Activity:
The required output is the line containing "An example of the expected answer format: (178, 419)" followed by every later line through the end of the data, all reproduced exactly.

Material provided:

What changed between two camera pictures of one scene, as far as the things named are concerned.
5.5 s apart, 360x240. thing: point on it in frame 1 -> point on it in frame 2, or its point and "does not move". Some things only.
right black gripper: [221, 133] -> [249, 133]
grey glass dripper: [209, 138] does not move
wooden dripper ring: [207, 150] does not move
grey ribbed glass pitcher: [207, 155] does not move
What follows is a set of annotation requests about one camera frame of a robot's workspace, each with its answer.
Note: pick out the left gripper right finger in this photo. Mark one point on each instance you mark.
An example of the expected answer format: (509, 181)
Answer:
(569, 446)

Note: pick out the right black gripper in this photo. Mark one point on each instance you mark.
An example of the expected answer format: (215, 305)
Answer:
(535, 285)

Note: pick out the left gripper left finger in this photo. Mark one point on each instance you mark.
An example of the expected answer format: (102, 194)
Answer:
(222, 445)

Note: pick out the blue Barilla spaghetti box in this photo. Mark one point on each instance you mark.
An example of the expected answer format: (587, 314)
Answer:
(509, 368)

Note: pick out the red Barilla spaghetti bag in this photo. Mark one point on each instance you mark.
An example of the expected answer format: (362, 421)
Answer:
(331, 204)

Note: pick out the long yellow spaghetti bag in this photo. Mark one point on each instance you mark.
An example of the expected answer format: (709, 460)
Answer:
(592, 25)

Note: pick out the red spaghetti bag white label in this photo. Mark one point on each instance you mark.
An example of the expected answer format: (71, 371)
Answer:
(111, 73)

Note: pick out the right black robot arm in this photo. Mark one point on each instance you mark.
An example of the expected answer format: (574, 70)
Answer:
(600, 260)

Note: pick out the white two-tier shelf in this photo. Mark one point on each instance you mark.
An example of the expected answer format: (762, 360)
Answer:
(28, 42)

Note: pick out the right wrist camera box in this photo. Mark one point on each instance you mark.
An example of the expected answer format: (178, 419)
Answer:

Output for this task:
An example of the expected answer format: (178, 419)
Answer:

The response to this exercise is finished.